NetCat is called as Swiss Army Knife. Very useful tool for Administrators, Security Testers.
Netcat is a simple Unix utility which reads and writes data across network connections, using TCP or UDP protocol. It is designed to be a reliable "back-end" tool that can be used directly or easily driven by other programs and scripts. At the same time, it is a feature-rich network debugging and exploration tool, since it can create almost any kind of connection you would need and has several interesting built-in capabilities.
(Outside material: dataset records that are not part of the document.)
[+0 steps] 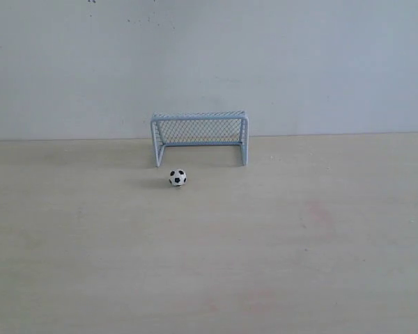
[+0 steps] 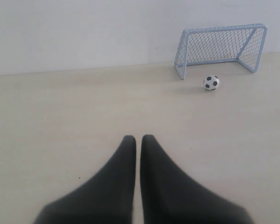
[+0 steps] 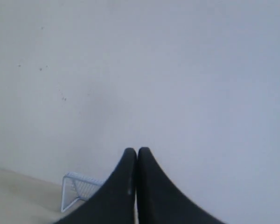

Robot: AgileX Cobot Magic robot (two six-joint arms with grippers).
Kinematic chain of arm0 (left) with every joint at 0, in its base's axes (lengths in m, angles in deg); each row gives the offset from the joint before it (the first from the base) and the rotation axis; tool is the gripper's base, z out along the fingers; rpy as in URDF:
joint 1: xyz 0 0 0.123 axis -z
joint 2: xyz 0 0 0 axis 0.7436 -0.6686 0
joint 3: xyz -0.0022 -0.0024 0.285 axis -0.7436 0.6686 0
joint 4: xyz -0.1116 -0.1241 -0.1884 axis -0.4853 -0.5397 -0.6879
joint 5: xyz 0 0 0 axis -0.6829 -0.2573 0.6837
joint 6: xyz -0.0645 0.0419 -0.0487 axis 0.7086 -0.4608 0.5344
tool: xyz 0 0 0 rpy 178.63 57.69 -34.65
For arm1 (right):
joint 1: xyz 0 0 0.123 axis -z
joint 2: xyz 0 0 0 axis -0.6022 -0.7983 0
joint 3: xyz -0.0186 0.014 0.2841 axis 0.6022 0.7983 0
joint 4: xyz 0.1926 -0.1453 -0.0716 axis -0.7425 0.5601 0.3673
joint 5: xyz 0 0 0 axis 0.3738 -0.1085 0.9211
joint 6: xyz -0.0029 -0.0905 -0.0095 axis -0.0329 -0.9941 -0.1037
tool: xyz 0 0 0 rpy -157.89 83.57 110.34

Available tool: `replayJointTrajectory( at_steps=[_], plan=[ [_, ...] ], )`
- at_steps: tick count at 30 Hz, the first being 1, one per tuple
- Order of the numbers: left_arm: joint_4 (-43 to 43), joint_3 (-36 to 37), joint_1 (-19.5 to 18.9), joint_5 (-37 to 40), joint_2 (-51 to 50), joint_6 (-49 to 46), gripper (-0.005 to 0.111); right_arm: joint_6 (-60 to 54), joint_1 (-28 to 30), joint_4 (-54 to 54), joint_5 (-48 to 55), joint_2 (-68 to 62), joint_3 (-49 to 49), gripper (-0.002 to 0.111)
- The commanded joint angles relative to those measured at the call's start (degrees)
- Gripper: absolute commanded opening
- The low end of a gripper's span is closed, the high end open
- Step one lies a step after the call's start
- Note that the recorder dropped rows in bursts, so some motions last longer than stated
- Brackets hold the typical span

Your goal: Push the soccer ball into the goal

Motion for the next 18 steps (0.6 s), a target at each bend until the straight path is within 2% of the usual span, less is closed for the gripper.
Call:
replayJointTrajectory(
  at_steps=[1,5,10,18],
  plan=[
    [-0.1,0.2,-0.2,-0.2,0.1,-0.2,0.004,-1.0,5.4,0.5,-0.7,10.8,7.1,0.000],
    [-0.1,0.2,-0.2,-0.2,0.1,-0.2,0.004,-0.7,8.3,0.2,-0.7,13.1,12.0,0.000],
    [-0.1,0.2,-0.2,-0.2,0.1,-0.2,0.004,1.3,8.3,-0.2,-0.9,13.1,18.5,0.000],
    [-0.1,0.2,-0.2,-0.2,0.1,-0.2,0.004,5.8,8.3,-0.2,-10.4,13.1,30.6,0.000]
  ],
)
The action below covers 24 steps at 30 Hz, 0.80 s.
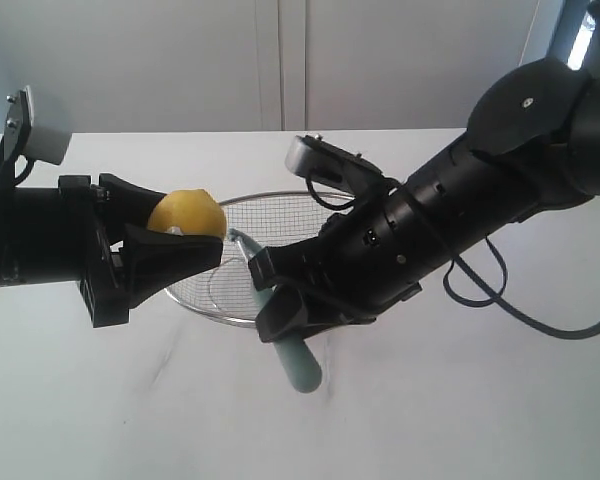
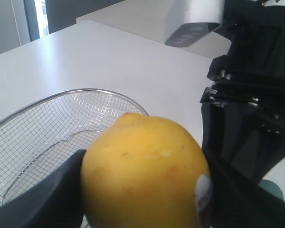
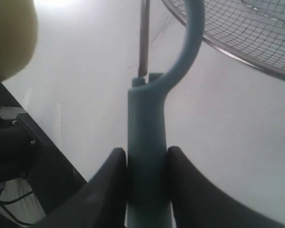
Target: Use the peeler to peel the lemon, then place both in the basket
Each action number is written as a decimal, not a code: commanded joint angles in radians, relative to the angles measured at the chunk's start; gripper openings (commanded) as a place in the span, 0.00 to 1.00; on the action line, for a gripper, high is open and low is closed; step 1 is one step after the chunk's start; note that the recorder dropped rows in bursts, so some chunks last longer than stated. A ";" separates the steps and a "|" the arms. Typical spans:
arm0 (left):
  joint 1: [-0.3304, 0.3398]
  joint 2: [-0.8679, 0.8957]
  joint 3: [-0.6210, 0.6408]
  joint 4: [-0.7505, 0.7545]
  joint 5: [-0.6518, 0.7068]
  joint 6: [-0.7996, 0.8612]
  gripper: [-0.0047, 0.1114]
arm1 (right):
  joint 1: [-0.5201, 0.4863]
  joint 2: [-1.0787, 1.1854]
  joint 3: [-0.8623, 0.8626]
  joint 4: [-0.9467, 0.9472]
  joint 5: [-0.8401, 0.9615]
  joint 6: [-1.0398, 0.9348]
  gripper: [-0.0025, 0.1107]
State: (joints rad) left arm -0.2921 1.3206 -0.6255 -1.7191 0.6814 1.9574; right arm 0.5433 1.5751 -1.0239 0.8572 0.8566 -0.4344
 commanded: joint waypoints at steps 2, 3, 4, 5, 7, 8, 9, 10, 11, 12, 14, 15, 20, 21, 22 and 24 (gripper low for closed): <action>-0.003 -0.004 -0.005 -0.025 0.026 0.160 0.05 | 0.015 -0.001 0.002 0.073 0.031 -0.046 0.02; -0.003 -0.004 -0.005 -0.025 0.026 0.160 0.05 | 0.015 -0.001 0.002 0.083 0.033 -0.054 0.02; -0.003 -0.004 -0.005 -0.025 0.026 0.160 0.05 | 0.015 -0.003 0.002 0.085 0.033 -0.056 0.02; -0.003 -0.004 -0.005 -0.025 0.026 0.160 0.05 | 0.015 -0.006 0.000 0.085 0.033 -0.056 0.02; -0.003 -0.004 -0.005 -0.025 0.026 0.160 0.05 | 0.015 -0.014 0.000 0.085 0.033 -0.056 0.02; -0.003 -0.004 -0.005 -0.025 0.026 0.160 0.05 | 0.015 -0.019 0.000 0.085 0.033 -0.058 0.02; -0.003 -0.004 -0.005 -0.025 0.026 0.160 0.05 | 0.015 -0.027 0.000 0.085 0.030 -0.058 0.02; -0.003 -0.004 -0.005 -0.025 0.026 0.160 0.05 | 0.015 -0.030 0.000 0.085 0.030 -0.058 0.02; -0.003 -0.004 -0.005 -0.025 0.026 0.160 0.05 | 0.015 -0.035 0.000 0.085 0.030 -0.058 0.02; -0.003 -0.004 -0.005 -0.025 0.026 0.160 0.05 | 0.015 -0.039 0.000 0.083 0.030 -0.058 0.02; -0.003 -0.004 -0.005 -0.025 0.026 0.160 0.05 | 0.015 -0.047 0.000 0.081 0.030 -0.058 0.02; -0.003 -0.004 -0.005 -0.025 0.026 0.160 0.05 | 0.015 -0.050 0.000 0.081 0.030 -0.058 0.02; -0.003 -0.004 -0.005 -0.025 0.026 0.160 0.05 | 0.015 -0.068 0.000 0.076 0.017 -0.058 0.02; -0.003 -0.004 -0.005 -0.025 0.026 0.160 0.05 | 0.015 -0.070 0.000 0.076 0.017 -0.058 0.02; -0.003 -0.004 -0.005 -0.025 0.026 0.160 0.05 | 0.015 -0.072 0.000 0.074 0.014 -0.058 0.02; -0.003 -0.004 -0.005 -0.025 0.026 0.160 0.05 | 0.015 -0.079 0.000 0.072 0.014 -0.058 0.02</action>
State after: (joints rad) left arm -0.2921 1.3206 -0.6255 -1.7191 0.6814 1.9574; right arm 0.5578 1.5139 -1.0239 0.9322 0.8748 -0.4802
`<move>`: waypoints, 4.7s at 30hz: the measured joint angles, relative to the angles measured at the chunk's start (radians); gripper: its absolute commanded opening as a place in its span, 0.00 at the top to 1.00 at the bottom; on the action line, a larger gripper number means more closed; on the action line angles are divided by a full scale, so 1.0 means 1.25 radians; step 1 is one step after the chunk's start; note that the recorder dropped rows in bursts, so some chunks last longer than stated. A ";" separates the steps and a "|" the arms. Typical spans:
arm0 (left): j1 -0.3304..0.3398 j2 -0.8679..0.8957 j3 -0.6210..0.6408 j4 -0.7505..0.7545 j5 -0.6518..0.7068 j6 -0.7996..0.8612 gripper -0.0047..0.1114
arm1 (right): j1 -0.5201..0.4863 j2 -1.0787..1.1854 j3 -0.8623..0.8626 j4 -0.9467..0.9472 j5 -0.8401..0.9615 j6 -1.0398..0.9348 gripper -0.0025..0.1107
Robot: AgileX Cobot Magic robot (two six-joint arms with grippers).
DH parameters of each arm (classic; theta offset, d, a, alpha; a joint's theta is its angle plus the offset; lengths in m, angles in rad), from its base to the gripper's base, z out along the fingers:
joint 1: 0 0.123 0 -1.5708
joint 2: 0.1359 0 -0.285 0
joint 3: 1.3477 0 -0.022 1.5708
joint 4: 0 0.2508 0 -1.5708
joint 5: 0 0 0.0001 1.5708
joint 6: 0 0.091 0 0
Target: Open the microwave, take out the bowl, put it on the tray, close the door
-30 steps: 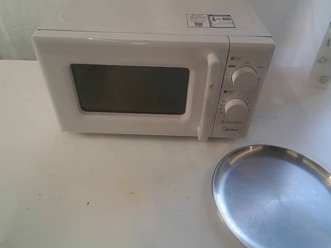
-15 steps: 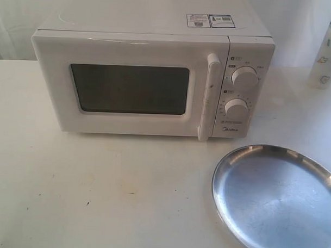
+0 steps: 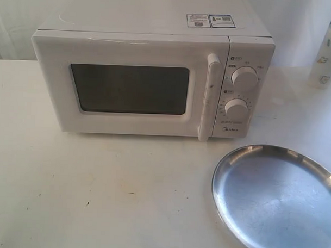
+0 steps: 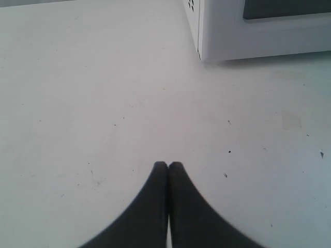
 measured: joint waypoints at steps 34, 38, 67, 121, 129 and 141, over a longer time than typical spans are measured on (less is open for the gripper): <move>0.000 0.000 0.000 0.000 0.000 0.000 0.96 | -0.011 1.121 -0.305 -0.751 -0.507 -0.141 0.98; 0.000 0.000 0.000 0.000 0.000 0.000 0.96 | -0.067 1.170 -0.340 -0.753 -0.507 -0.146 0.98; 0.000 0.000 0.000 0.000 0.000 0.000 0.96 | -0.071 1.318 -0.378 -0.527 -0.507 -0.240 0.58; 0.000 0.000 0.000 0.000 0.000 0.000 0.96 | 0.084 1.315 -0.406 -0.454 -0.379 -0.304 0.98; 0.000 0.000 0.000 0.000 0.000 0.000 0.96 | 0.055 1.298 -0.415 -0.529 -0.355 -0.300 0.98; 0.000 0.000 0.000 0.000 0.000 0.000 0.96 | 0.041 1.243 -0.413 -0.528 -0.288 -0.308 0.56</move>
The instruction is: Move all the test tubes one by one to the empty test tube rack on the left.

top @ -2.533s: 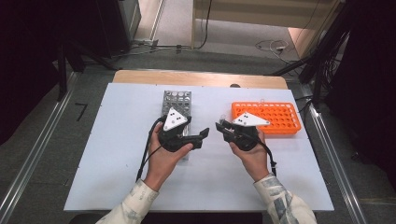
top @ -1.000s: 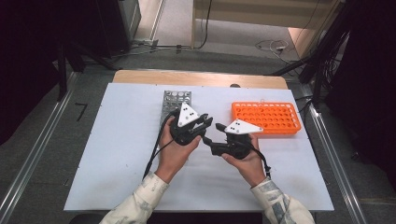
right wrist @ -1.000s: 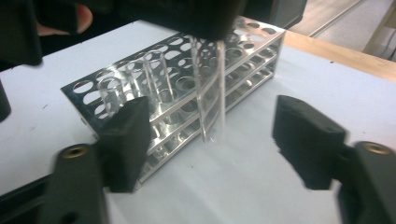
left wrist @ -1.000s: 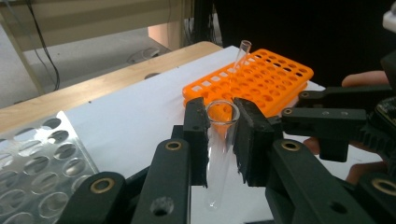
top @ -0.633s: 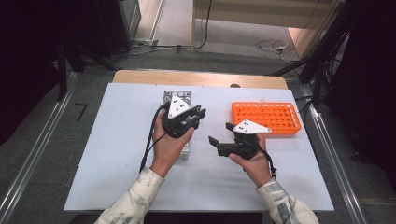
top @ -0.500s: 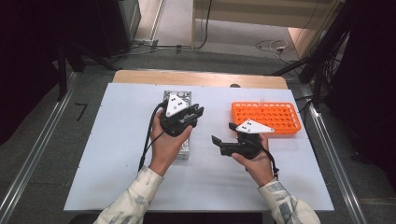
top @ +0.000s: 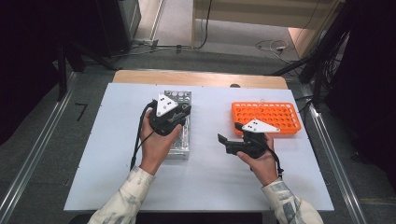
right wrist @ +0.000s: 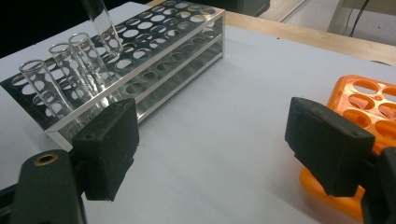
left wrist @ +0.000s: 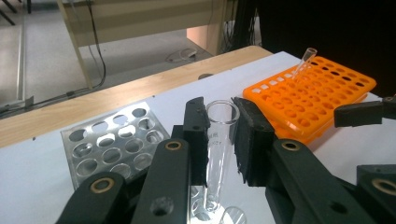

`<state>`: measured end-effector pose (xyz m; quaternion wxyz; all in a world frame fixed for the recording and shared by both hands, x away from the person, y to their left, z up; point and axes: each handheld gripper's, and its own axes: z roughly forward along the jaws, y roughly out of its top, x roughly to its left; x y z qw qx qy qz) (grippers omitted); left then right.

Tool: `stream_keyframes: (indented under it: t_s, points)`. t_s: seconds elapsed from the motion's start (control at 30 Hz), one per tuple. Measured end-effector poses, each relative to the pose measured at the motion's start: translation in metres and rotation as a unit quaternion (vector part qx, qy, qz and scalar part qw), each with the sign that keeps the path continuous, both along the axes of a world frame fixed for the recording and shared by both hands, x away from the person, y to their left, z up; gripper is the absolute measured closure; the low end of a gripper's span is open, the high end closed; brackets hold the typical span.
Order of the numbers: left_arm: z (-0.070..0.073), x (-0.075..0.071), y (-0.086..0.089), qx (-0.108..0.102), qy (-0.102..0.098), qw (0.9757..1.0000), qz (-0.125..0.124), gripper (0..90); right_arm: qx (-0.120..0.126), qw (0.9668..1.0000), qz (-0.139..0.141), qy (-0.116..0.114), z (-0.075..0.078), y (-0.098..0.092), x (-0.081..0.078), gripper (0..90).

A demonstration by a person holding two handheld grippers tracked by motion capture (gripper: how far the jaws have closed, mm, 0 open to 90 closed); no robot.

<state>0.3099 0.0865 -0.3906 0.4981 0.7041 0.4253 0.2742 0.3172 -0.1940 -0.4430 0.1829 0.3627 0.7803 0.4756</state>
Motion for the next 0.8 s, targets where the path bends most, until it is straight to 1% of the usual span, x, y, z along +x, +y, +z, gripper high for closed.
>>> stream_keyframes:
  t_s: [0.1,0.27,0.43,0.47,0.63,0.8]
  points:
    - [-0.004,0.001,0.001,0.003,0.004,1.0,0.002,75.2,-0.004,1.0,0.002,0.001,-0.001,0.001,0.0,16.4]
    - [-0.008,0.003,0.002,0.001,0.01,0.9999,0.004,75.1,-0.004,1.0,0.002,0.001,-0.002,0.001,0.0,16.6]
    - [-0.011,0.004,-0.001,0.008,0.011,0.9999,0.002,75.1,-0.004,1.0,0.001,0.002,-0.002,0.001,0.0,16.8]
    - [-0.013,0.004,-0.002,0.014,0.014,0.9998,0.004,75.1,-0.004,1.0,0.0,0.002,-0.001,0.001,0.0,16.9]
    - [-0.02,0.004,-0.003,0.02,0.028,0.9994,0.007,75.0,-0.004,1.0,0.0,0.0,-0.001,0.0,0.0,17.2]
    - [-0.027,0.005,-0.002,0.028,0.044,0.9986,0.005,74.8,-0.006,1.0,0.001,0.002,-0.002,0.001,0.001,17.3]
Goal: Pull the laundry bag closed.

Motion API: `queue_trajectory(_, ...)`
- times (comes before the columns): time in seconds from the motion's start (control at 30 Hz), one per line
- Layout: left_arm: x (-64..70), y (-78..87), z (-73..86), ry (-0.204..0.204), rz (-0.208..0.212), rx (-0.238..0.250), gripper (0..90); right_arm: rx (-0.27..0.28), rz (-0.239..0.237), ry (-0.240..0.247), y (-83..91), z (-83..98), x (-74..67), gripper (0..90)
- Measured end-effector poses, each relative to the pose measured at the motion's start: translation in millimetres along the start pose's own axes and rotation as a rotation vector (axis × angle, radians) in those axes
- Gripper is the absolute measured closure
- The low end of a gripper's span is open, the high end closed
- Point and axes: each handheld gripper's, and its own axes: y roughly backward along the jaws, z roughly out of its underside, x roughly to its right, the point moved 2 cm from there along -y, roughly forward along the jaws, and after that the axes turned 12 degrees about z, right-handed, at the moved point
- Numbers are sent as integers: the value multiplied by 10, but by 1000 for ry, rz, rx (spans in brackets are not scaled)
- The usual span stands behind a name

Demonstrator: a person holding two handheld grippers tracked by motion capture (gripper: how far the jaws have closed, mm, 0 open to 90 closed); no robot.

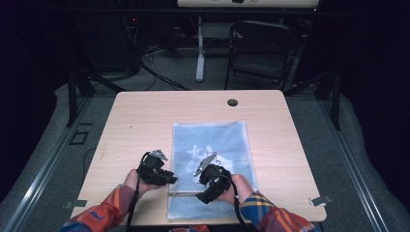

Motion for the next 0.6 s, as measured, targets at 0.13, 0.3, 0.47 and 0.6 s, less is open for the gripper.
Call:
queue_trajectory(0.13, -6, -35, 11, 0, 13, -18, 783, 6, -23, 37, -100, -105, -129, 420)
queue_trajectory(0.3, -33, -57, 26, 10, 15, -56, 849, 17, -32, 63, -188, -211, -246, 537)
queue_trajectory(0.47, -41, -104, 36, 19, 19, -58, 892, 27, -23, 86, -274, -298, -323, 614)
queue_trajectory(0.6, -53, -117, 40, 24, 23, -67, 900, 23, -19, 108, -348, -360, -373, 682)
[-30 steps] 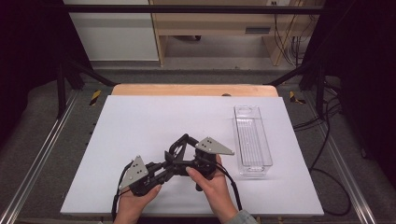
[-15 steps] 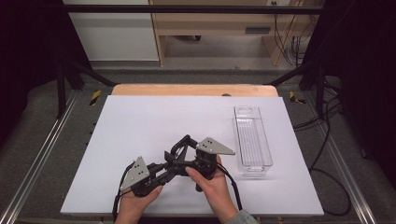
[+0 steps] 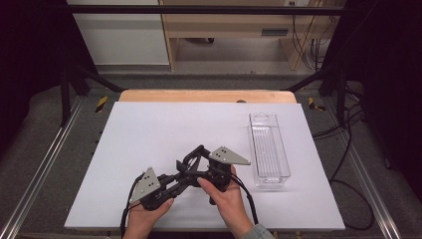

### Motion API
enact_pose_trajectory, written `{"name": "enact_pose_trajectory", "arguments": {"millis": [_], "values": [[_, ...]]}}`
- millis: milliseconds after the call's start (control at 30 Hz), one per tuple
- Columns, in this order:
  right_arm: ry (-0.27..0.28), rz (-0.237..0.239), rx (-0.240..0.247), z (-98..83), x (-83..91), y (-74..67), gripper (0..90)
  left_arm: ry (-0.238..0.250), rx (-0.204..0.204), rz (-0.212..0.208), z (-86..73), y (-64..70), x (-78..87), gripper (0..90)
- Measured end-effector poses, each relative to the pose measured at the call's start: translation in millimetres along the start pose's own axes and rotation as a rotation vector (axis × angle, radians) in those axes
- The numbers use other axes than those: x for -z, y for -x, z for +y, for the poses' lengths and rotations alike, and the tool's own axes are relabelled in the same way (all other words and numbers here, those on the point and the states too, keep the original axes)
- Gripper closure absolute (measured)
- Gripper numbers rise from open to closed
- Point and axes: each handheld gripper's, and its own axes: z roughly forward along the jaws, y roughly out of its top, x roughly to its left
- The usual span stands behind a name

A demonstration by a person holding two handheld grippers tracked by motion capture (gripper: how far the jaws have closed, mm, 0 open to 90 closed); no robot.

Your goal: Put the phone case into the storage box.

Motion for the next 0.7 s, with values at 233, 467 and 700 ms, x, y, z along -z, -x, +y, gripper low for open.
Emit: {"name": "enact_pose_trajectory", "arguments": {"millis": [233,467,700], "values": [[-0.008,-0.01,0.006,-0.2,0.0,-0.3,13.6,-0.003,-0.01,0.014,-0.7,0.2,-0.9,78.1],[-0.009,-0.054,0.022,1.7,2.7,4.0,13.7,-0.014,0.0,0.034,-2.4,-0.3,-3.1,59.3],[-0.001,-0.11,0.038,3.7,6.5,10.7,13.6,-0.032,0.007,0.057,-4.1,-2.2,-5.9,40.3]]}}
Netcat, or "nc" as the actual program is named, should have been supplied long ago as another one of those cryptic but standard Unix tools.
Some of netcat's major features are:
o Outbound or inbound connections, TCP or UDP, to or from any ports
o Full DNS forward/reverse checking, with appropriate warnings
o Ability to use any local source port
o Ability to use any locally-configured network source address
o Built-in port-scanning capabilities, with randomizer
o Built-in loose source-routing capability
o Can read command line arguments from standard input
o Slow-send mode, one line every N seconds
o Hex dump of transmitted and received data
o Optional ability to let another program service established connections
o Optional telnet-options responder
Prerequisites – Two hosts having nc-traditional installed on it.
Firewall, Selinux, apparmour should be disable.
HostA -> Will act as NC server and HostB -> NC client.
Examples:
1. On HostA
$ nc -l -p 1234
On HostB
$ telnet HostA 1234
It will show below output after connection
Trying 10.77.25.160…
Connected to ps6108u.persistent.co.in (10.77.25.160).
Escape character is ‘^]’.
Now Just type anything on HostB and As soon as You will be able to see it on HostA
2. Run a UDP server with nc
On HostA
$ nc -l -u -p 1234
On HostB
$ nc -u HostA 1234
And try same stuff as above.
3. Stream video on HostB from HostA
On HostB
$ nc -l -p 1234 | mplayer -cache 8192
On HostA
$ cat video.mpg | nc HostB 1234
4. File Transfer with nc From HostA to HostB
On HostB
$ nc -l -p 1234 >newfile
On HostA
$ nc HostB 1234 <origfile
5. Open Backdoor and allow to execute command on HostB
On HostB
$ nc -l -p 1234 -e /bin/bash
On HostA
$ nc HostB 1234
And now try to run command. Those commands will get executed at HostB
6. Port scanning with NetCat
On HostA
$ nc -z HostB 1-1023
It will give you list of Open Ports (range 1 to 1023) on HostB.